DATA SEGMENT Block Start

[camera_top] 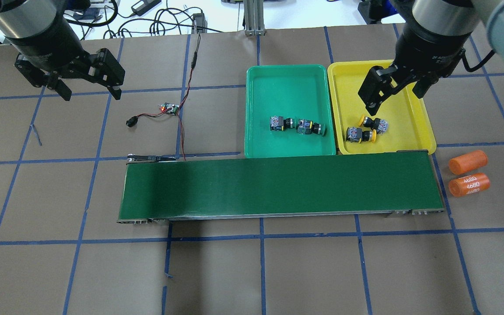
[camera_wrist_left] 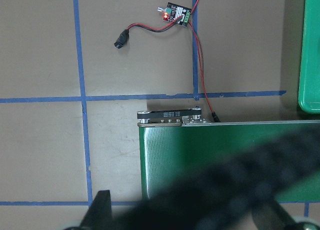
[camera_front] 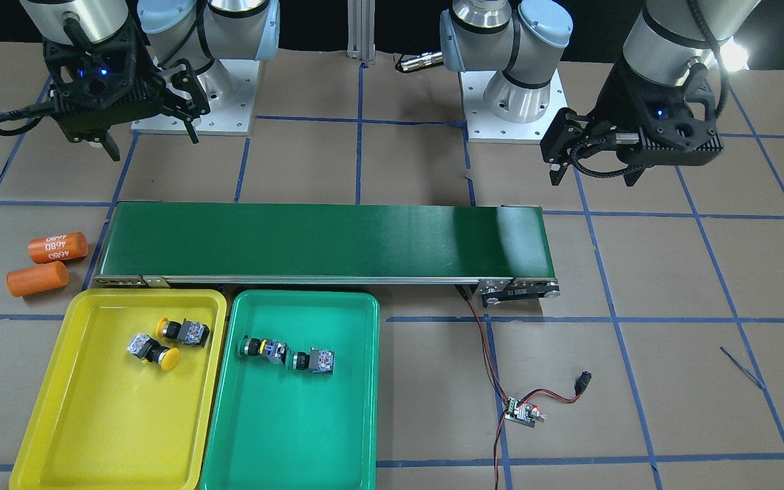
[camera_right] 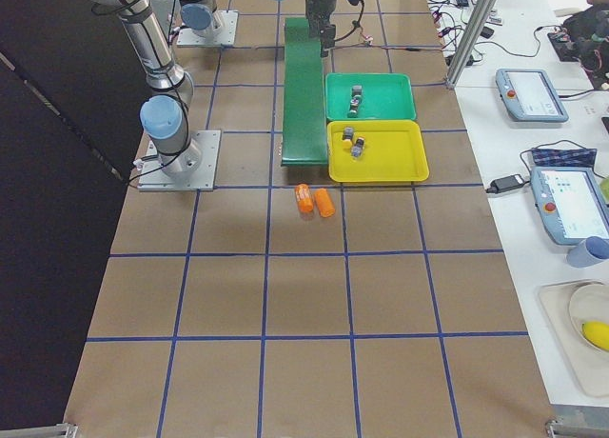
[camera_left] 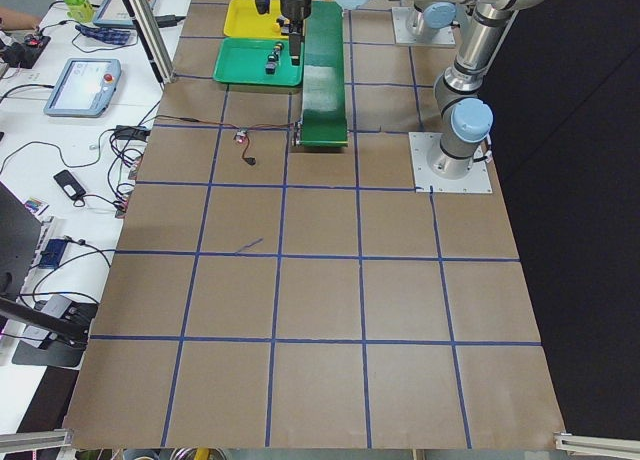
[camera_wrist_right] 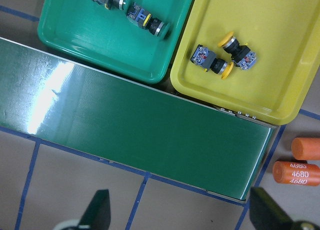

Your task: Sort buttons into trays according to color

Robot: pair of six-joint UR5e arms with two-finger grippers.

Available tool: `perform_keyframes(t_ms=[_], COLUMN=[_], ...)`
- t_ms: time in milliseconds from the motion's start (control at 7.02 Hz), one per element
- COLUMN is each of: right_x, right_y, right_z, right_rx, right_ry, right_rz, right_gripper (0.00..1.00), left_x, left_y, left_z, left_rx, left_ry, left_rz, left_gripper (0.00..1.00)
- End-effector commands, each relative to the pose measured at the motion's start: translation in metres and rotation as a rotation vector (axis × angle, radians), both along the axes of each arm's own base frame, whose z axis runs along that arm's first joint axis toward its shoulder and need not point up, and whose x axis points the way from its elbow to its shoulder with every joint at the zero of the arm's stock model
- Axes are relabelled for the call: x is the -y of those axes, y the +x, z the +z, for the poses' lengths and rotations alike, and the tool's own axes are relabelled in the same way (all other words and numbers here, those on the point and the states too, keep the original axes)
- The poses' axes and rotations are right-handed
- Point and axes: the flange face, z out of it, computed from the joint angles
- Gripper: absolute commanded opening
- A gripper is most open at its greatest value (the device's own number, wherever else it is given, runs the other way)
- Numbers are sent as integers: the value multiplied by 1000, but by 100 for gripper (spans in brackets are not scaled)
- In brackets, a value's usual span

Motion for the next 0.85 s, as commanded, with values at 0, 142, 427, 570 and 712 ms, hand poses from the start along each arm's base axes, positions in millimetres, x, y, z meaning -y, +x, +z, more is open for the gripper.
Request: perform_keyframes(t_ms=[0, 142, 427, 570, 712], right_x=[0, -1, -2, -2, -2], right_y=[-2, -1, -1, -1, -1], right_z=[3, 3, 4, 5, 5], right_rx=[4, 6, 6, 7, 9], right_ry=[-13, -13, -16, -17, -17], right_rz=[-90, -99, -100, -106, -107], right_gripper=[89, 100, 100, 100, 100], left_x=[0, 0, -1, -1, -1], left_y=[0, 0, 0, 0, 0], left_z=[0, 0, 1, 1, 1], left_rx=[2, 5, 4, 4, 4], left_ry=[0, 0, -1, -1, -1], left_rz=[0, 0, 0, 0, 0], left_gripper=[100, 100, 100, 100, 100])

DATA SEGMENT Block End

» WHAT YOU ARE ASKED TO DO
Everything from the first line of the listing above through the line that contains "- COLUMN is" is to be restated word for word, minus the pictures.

» RESPONSE AREA
[camera_top] 
[camera_wrist_left] 
[camera_front] 
[camera_right] 
[camera_left] 
[camera_wrist_right] 

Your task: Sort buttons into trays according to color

Robot: pair of six-joint UR5e arms with two-finger grippers.

Available tool: `perform_keyframes(t_ms=[_], COLUMN=[_], ...)`
- t_ms: time in milliseconds from the motion's start (control at 7.02 Hz), one per element
- COLUMN is each of: right_x, right_y, right_z, right_rx, right_ry, right_rz, right_gripper (0.00..1.00), left_x, left_y, left_z, left_rx, left_ry, left_rz, left_gripper (0.00..1.00)

The output above is complete.